▸ WORK REQUIRED
Could you print the lines below exactly, from the one holding "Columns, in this" through the last line, with no other output?

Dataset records
== Segment start ==

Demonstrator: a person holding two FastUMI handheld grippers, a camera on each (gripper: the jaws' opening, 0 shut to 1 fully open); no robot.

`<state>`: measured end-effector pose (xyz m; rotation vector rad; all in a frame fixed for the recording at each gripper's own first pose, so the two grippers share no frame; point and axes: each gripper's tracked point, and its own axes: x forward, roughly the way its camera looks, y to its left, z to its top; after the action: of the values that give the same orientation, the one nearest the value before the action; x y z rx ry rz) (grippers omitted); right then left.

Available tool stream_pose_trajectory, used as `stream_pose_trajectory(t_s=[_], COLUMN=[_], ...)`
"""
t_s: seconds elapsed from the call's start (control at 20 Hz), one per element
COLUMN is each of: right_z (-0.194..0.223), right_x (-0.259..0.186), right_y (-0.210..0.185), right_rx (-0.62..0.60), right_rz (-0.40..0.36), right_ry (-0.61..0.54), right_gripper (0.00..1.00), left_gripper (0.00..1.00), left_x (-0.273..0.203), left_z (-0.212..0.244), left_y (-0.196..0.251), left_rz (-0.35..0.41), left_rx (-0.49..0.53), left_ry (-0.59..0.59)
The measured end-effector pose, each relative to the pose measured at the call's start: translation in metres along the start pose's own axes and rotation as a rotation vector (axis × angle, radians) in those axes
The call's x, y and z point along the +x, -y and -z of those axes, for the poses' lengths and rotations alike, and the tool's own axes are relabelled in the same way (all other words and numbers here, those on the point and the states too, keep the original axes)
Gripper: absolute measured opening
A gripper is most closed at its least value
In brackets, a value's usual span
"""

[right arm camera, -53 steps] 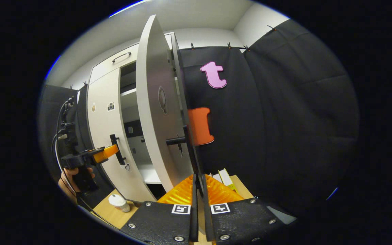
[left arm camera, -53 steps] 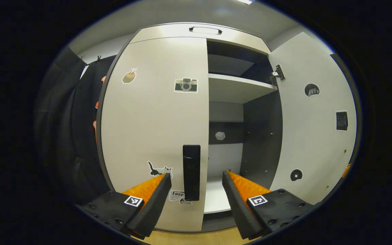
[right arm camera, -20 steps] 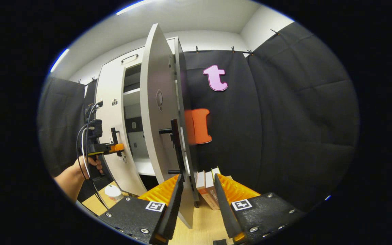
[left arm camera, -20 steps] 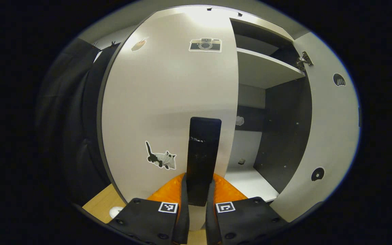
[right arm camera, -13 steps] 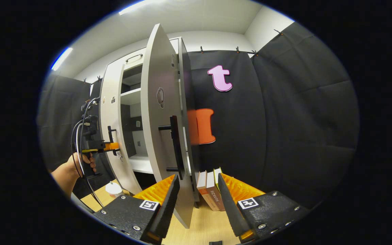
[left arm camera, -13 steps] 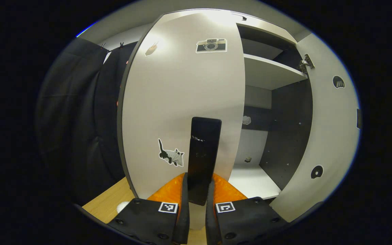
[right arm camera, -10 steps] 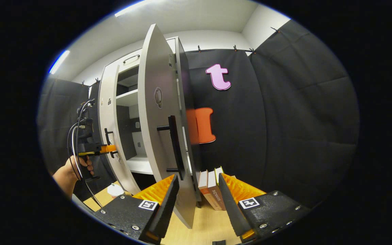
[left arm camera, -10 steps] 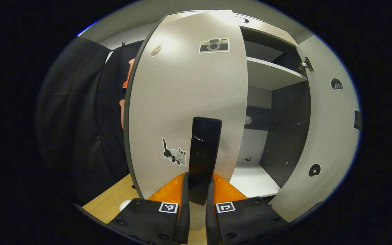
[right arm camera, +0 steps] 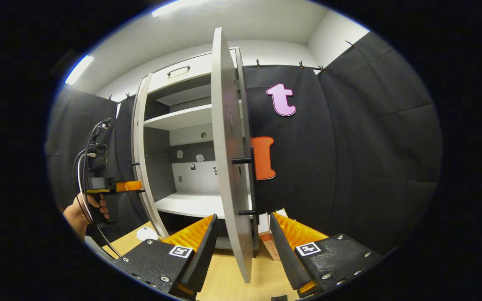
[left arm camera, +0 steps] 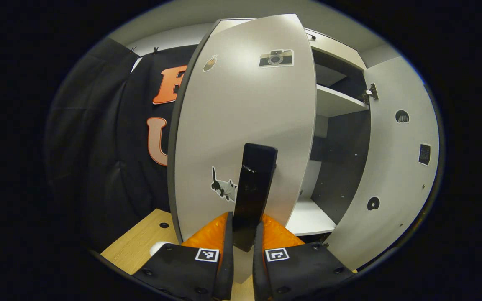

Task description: Open the right door of the double-door shoe cabinet with the right hand, and open the left door with the left hand.

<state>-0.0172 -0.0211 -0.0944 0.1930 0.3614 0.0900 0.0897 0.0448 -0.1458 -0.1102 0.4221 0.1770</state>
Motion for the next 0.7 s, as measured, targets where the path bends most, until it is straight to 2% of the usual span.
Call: stream_pose_trajectory(t_s=[0.1, 0.15, 0.2, 0.25, 0.3, 0.35, 0.4, 0.55, 0.6, 0.65, 0.7], right_z=[-0.001, 0.000, 0.002, 0.003, 0.001, -0.001, -0.003, 0.003, 0.003, 0.002, 0.000], right_x=[0.003, 0.004, 0.005, 0.007, 0.006, 0.007, 0.007, 0.012, 0.013, 0.016, 0.019], right_y=[-0.010, -0.015, -0.024, -0.033, -0.037, -0.042, -0.048, -0.066, -0.073, -0.076, -0.080], right_rx=[-0.009, -0.012, -0.019, -0.037, -0.060, -0.078, -0.088, -0.084, -0.078, -0.073, -0.069], right_rz=[-0.003, -0.006, -0.023, -0.038, -0.041, -0.042, -0.048, -0.073, -0.083, -0.087, -0.092], right_ry=[0.000, -0.003, -0.011, -0.019, -0.017, -0.009, -0.004, -0.016, -0.018, -0.021, -0.021], right_gripper=[0.75, 0.80, 0.81, 0.75, 0.81, 0.76, 0.77, 0.79, 0.82, 0.77, 0.77], left_gripper=[0.26, 0.26, 0.26, 0.26, 0.26, 0.26, 0.25, 0.25, 0.18, 0.17, 0.17], left_x=[-0.004, -0.008, -0.012, -0.016, -0.020, -0.025, -0.031, -0.055, -0.061, -0.067, -0.074], left_z=[-0.001, 0.000, 0.000, -0.002, -0.003, -0.001, -0.001, -0.001, -0.004, -0.004, -0.003], left_y=[-0.007, -0.010, -0.011, -0.015, -0.020, -0.024, -0.030, -0.054, -0.063, -0.073, -0.081], left_rz=[0.002, 0.006, 0.010, 0.008, 0.003, -0.002, -0.009, -0.073, -0.106, -0.144, -0.166], left_rx=[-0.007, -0.006, -0.003, 0.002, 0.001, 0.000, -0.006, -0.009, 0.025, 0.054, 0.057], left_ry=[0.005, 0.011, 0.017, 0.019, 0.018, 0.019, 0.021, 0.053, 0.073, 0.077, 0.080])
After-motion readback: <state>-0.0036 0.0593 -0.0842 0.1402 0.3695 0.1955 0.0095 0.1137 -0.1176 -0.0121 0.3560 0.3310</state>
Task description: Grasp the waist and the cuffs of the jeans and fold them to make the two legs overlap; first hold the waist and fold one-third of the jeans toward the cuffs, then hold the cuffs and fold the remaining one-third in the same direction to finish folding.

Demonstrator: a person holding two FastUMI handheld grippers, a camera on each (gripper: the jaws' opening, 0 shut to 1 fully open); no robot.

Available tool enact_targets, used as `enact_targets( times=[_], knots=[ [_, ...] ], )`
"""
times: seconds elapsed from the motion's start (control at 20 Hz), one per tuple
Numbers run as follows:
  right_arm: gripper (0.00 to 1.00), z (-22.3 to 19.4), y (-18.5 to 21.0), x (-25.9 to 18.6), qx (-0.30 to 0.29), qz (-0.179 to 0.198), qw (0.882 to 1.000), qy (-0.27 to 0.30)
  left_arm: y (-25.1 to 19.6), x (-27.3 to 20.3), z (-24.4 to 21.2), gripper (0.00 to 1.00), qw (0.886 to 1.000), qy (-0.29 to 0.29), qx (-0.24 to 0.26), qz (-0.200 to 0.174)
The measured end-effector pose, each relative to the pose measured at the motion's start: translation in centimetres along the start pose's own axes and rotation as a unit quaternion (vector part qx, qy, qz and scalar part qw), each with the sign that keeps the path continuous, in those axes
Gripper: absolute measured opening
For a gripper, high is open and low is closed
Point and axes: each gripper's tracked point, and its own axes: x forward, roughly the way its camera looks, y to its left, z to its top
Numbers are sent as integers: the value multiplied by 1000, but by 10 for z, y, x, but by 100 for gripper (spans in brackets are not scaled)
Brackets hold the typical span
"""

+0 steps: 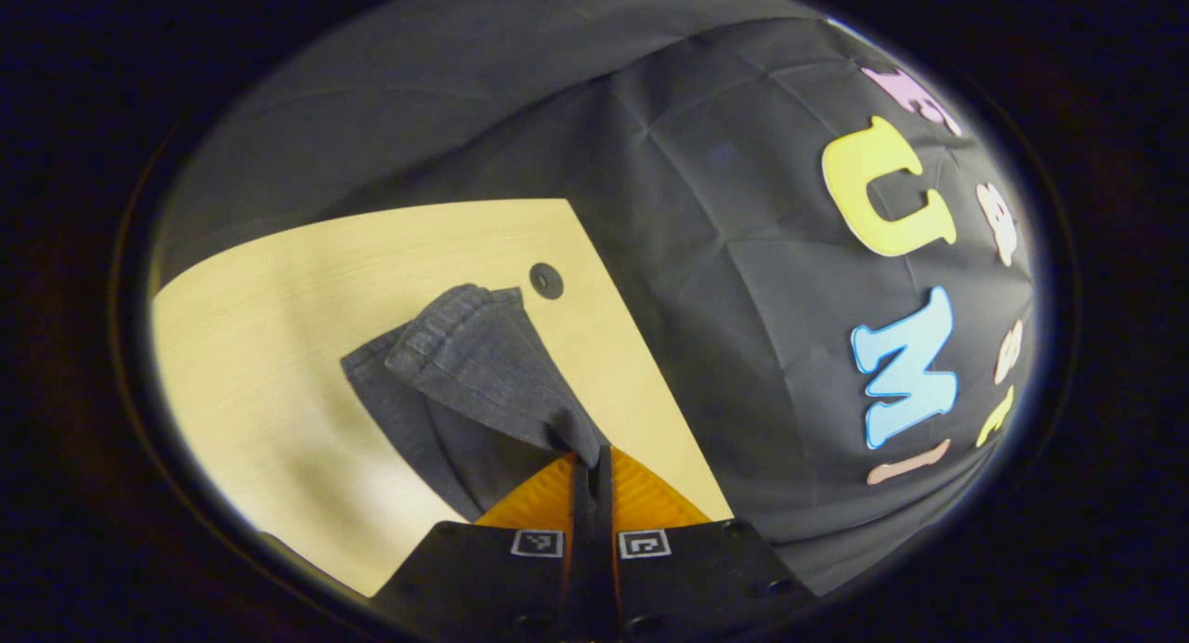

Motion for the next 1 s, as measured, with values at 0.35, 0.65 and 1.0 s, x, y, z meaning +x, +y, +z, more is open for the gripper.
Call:
enact_targets(
  times=[0.35, 0.65, 1.0],
  knots=[
    [0, 21, -17, 58, -52, 40, 998, -25, 9, 56, 1, 8, 999, -28, 39, 23],
    [6, 31, -26, 90, -54, 42, 996, -56, 14, 77, -5, 15, 991, -60, 99, 64],
    [39, 61, -14, 48, -140, 48, 980, -135, -7, 35, 30, 95, 967, -157, 182, 85]
  ],
)
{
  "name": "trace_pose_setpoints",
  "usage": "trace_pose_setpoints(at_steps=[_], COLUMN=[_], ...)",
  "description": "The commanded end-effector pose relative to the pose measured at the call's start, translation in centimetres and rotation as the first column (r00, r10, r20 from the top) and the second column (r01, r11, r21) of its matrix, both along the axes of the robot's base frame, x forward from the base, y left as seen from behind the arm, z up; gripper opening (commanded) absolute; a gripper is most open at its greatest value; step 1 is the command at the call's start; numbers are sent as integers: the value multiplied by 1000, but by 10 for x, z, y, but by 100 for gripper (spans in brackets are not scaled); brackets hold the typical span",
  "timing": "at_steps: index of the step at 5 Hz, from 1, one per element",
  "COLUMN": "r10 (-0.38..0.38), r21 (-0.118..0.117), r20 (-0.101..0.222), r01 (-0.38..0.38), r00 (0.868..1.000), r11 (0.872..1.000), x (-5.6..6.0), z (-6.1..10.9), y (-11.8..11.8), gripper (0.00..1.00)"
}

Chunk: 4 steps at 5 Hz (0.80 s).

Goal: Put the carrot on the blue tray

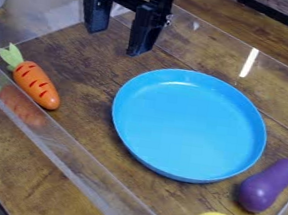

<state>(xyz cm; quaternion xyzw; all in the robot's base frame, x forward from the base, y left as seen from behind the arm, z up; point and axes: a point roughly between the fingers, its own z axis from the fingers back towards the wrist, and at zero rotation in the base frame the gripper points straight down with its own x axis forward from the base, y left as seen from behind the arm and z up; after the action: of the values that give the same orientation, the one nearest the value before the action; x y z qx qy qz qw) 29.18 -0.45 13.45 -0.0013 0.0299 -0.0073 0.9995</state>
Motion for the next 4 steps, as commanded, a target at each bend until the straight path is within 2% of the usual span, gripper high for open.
trace_pose_setpoints(at_steps=[1, 2, 3, 4], r10=[-4, 100, 236, 313], r21=[-8, -25, -53, -61], r20=[-9, 4, 30, 26], r01=[4, -100, -235, -311], r00=[1000, 995, 971, 949], r11=[1000, 995, 971, 948], x=[2, -10, -23, -27], z=[-7, -10, -10, -9], y=[3, 7, 10, 21], gripper=[100, 100, 100, 100])
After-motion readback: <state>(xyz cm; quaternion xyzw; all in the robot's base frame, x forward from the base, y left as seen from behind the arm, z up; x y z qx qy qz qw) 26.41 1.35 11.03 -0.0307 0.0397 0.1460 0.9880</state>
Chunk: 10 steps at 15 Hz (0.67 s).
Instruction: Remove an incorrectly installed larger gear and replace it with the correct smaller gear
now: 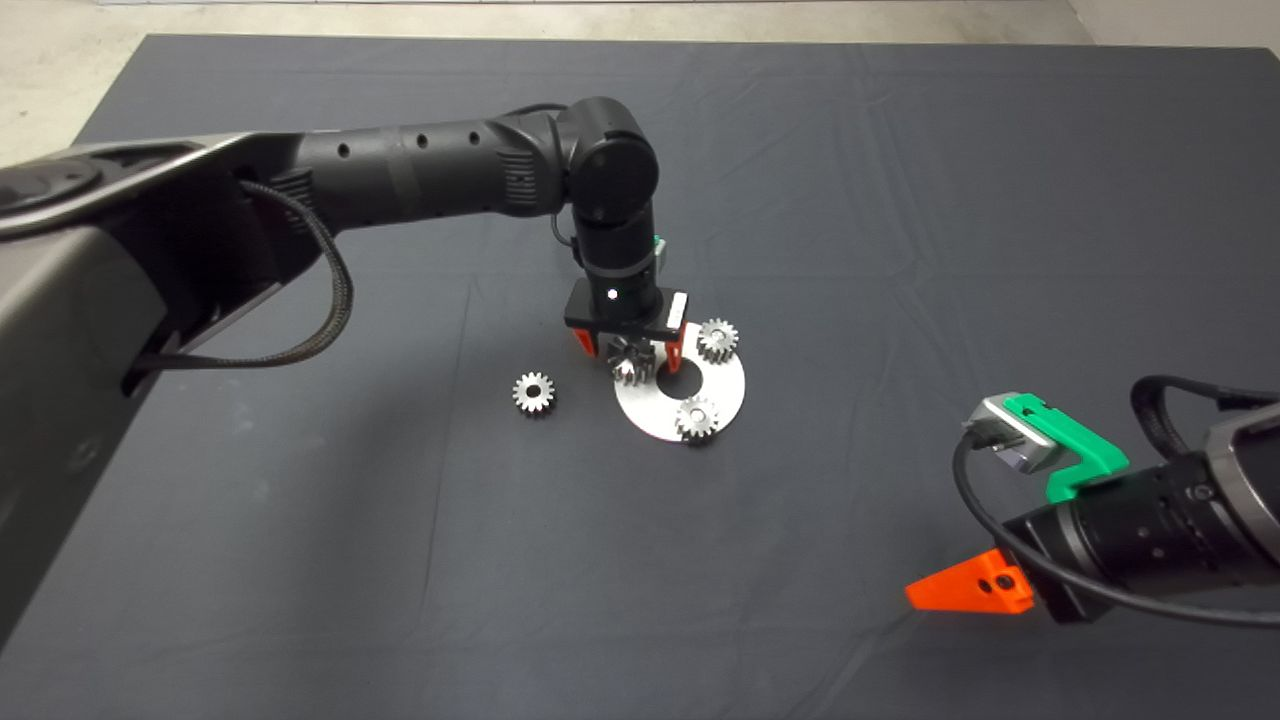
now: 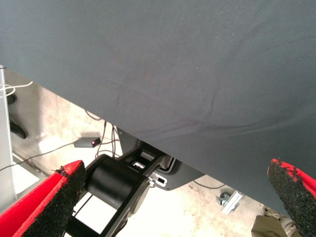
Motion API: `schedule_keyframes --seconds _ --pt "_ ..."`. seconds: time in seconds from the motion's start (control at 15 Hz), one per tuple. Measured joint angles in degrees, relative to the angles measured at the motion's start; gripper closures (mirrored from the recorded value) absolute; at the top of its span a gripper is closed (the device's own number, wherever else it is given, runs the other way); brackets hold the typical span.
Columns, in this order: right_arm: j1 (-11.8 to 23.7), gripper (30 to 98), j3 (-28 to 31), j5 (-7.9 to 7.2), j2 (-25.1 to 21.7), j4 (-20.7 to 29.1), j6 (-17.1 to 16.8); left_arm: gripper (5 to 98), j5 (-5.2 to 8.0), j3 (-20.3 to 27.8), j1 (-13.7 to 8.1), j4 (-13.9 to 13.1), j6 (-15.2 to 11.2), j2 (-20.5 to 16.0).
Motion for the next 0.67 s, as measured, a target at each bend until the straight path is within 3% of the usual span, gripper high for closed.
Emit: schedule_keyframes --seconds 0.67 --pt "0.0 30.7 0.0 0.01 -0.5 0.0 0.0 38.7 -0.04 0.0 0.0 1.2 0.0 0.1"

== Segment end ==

▸ RESPONSE TO THIS TASK
Columns, in this order: right_arm: j1 (-11.8 to 23.7), gripper (30 to 98), j3 (-28 to 31), j5 (-7.9 to 7.2), j2 (-25.1 to 21.7), j4 (-20.7 to 29.1), j6 (-17.1 to 16.8); left_arm: gripper (5 to 98), j5 (-5.2 to 8.0), j3 (-20.3 to 27.8), j1 (-13.7 to 8.1), j4 (-13.9 to 13.1), j6 (-15.2 to 11.2), j2 (-20.5 to 16.0).
Motion for the next 0.67 s, as measured, a target at each bend until the straight path is within 3% of the usual span, gripper high for closed.
Emit: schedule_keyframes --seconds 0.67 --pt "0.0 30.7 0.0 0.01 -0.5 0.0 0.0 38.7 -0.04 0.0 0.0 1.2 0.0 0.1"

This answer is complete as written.